2013-01-16 Thread Colin Watson
On Wed, Jan 16, 2013 at 03:40:52PM +, Neil Williams wrote:
> On Wed, 16 Jan 2013 13:50:17 +
> Ian Jackson  wrote:
> > Is it possible that packages might only cross build for certain
> > targets ?  Or only for certain hosts ?

In my reply I'm going to use autoconf terminology, so host =>
architecture built for, and target => only relevant when talking about
cross-tools themselves.  (Not everyone likes this terminology, but it is
widespread and autoconf tends to do a better job than virtually any
other build system at supporting cross-building so I tend to end up
preferring its terms.)

> For certain host architectures: yes, definitely.
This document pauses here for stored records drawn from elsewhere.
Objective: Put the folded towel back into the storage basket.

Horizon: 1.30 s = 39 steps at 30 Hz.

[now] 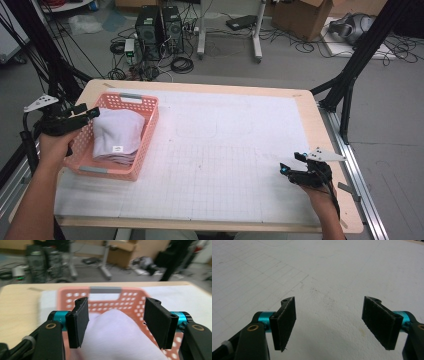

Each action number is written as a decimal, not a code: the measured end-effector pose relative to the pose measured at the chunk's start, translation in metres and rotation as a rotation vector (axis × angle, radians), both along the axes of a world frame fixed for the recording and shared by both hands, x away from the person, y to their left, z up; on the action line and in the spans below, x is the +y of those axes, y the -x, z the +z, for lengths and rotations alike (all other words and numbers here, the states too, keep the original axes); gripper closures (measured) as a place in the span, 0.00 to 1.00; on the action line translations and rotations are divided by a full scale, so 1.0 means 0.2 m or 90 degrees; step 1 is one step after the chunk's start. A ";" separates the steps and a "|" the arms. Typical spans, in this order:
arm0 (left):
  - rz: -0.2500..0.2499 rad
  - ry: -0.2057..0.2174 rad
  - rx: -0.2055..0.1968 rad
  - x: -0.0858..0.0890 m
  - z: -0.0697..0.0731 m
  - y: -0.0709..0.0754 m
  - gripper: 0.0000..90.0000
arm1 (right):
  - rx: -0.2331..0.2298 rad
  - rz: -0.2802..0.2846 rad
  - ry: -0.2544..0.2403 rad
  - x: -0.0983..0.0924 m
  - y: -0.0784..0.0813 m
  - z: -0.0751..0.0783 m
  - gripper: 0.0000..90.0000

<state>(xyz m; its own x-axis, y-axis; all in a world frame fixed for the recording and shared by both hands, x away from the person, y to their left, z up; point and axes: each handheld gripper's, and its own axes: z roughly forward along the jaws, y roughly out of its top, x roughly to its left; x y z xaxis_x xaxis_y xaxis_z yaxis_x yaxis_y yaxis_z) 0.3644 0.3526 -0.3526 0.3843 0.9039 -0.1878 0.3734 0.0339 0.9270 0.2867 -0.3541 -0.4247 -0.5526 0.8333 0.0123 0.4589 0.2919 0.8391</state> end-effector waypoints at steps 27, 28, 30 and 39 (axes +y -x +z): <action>-0.040 -0.094 0.142 -0.17 -0.19 -0.09 0.44 | -0.005 0.000 -0.004 -0.01 0.00 0.01 0.29; -0.037 -0.065 0.117 -0.15 -0.17 -0.08 0.42 | -0.004 0.000 -0.005 -0.01 0.00 0.01 0.29; -0.030 -0.021 0.058 -0.14 -0.13 -0.04 0.39 | -0.003 -0.001 -0.005 -0.01 0.00 0.01 0.29; -0.048 0.052 -0.070 -0.25 -0.02 0.10 0.21 | -0.007 0.000 -0.023 0.00 0.00 0.01 0.29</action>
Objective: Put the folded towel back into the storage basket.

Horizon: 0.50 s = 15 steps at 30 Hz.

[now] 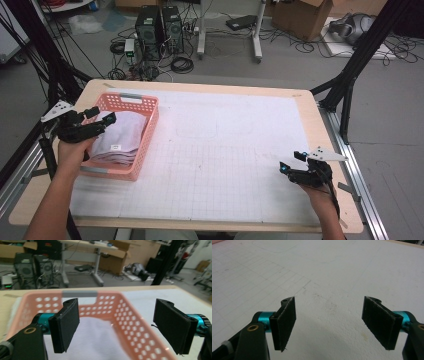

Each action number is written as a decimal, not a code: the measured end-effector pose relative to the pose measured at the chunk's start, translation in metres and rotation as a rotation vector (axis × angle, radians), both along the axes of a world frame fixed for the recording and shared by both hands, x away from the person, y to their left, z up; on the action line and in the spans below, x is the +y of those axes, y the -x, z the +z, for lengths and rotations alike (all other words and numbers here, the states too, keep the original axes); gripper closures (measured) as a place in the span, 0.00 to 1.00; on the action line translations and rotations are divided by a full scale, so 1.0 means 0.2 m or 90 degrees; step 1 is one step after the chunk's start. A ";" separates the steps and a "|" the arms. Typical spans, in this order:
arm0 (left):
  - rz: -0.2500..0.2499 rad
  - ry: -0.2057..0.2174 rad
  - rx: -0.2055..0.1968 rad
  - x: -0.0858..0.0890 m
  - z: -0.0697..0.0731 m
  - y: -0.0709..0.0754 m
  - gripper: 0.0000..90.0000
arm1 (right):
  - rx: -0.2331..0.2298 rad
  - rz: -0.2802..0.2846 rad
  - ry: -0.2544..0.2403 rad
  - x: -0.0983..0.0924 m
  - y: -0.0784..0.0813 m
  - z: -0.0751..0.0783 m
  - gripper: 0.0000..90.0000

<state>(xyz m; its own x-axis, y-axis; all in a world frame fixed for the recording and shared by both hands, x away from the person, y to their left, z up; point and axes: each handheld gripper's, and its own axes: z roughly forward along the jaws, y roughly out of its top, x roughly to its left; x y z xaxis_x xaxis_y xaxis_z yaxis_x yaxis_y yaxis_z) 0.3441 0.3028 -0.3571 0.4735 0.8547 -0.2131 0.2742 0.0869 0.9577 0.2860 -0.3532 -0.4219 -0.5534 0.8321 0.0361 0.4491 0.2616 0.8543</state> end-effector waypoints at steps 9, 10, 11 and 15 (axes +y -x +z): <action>-0.110 0.002 -0.059 -0.26 0.09 0.10 0.22 | -0.004 0.003 -0.002 0.01 0.00 0.00 0.29; -0.120 -0.002 -0.063 -0.30 0.09 0.11 0.22 | -0.003 0.003 -0.003 0.01 0.00 0.00 0.29; -0.132 -0.007 -0.065 -0.34 0.09 0.12 0.22 | -0.004 0.003 -0.001 0.01 0.00 0.00 0.29; -0.167 -0.015 -0.066 -0.46 0.08 0.14 0.22 | -0.008 0.002 -0.003 0.00 0.01 0.01 0.29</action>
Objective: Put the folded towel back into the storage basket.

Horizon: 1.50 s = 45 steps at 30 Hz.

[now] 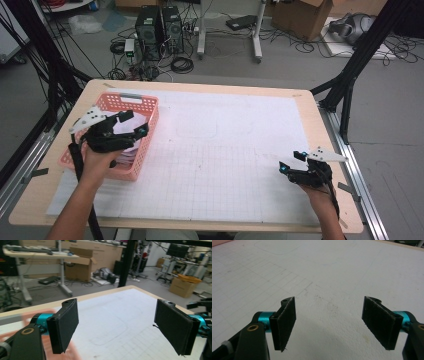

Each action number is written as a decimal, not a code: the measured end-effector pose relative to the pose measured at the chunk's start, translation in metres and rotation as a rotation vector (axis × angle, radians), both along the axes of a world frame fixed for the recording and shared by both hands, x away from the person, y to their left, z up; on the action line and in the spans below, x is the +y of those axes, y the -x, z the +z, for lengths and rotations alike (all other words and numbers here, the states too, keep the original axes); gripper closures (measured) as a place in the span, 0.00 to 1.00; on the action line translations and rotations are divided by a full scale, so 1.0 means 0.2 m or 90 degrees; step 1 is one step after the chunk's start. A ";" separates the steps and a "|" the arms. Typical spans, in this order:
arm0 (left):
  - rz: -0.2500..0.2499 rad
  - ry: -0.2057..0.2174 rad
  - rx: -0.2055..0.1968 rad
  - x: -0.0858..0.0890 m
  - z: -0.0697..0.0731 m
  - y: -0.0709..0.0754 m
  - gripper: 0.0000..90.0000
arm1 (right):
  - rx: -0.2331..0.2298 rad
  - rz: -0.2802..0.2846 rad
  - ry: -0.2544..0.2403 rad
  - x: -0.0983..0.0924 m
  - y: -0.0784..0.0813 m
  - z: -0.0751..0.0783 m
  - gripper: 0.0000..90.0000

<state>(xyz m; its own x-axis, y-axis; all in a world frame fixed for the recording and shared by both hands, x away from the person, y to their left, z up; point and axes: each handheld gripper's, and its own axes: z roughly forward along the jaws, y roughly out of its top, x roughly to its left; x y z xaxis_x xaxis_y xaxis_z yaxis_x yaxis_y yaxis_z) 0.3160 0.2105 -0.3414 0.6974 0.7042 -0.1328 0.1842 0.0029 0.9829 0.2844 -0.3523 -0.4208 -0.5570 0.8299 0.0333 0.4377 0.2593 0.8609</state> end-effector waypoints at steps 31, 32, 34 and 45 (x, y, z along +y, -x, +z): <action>-0.097 -0.058 0.020 -0.49 -0.37 0.12 0.23 | -0.017 -0.012 -0.001 -0.01 0.02 -0.02 0.29; -0.094 -0.058 0.022 -0.49 -0.38 0.13 0.23 | -0.019 -0.012 0.000 -0.01 0.02 -0.02 0.29; -0.095 -0.060 0.028 -0.49 -0.39 0.13 0.23 | -0.018 -0.013 -0.001 -0.01 0.03 -0.02 0.29; -0.088 -0.062 0.038 -0.48 -0.42 0.14 0.23 | -0.018 -0.011 0.002 0.00 0.04 -0.01 0.29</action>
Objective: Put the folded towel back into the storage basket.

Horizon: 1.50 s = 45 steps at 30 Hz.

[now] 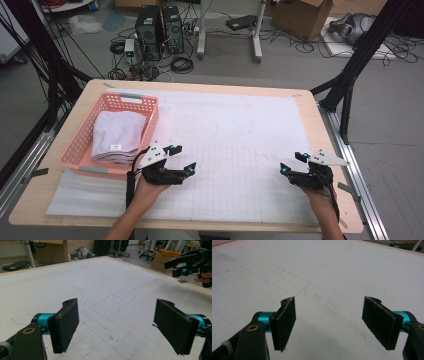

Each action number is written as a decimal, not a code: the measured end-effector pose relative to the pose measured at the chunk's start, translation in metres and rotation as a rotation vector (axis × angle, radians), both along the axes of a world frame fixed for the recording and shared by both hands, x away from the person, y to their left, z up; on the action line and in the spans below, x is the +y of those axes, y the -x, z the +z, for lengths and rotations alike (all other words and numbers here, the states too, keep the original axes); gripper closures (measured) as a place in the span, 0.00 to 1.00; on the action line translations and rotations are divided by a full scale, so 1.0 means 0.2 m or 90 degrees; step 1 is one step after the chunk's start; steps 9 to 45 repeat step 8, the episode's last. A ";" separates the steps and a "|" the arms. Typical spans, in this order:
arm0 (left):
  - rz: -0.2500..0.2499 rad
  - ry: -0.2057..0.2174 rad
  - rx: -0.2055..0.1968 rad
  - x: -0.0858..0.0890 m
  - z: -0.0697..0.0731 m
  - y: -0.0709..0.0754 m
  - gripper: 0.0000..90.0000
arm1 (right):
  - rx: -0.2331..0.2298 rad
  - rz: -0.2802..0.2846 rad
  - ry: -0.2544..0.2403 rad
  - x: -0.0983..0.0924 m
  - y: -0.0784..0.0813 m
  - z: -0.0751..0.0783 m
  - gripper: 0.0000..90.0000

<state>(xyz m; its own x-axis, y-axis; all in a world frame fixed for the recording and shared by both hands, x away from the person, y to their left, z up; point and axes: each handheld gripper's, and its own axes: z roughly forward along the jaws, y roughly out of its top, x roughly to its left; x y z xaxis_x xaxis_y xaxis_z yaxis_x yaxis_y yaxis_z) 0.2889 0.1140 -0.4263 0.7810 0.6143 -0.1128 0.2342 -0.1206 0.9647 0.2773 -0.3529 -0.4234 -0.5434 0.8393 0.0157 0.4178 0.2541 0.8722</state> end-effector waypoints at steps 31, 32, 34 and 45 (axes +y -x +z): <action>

Any source package
> which includes assembly (there are more than most people expect) and any
> package which then has a build dependency on a binary package
> built from the source package(s) containing assembly and so on.

Such packages would typically fail to build natively for the
architecture in question too.  I think it's more interesting to consider
cases where, of the set of architectures on which a package can be built
natively, it can cross-build to some of those host architectures but not
others.

However, I can't think of any such packages right now, although no doubt
anything is possible; at least, it seems to me to be rare enough not to
be worth inventing metadata for.  I suspect that most such instances
will be where packages only cross-build to "similar enough"
architectures, e.g. where you happen to have a multilib toolchain
available, so amd64 to i386, or perhaps architectures with the same bit
length and/or endianness.  In other words, such bugs would be a function
of the combination of build and host architectures, rather than just of
the host architecture.  (I haven't run into many of these, since I
cross-build from amd64 to armhf and they're fairly different.)

Neil, can you think of any packages that meet this stricter criterion?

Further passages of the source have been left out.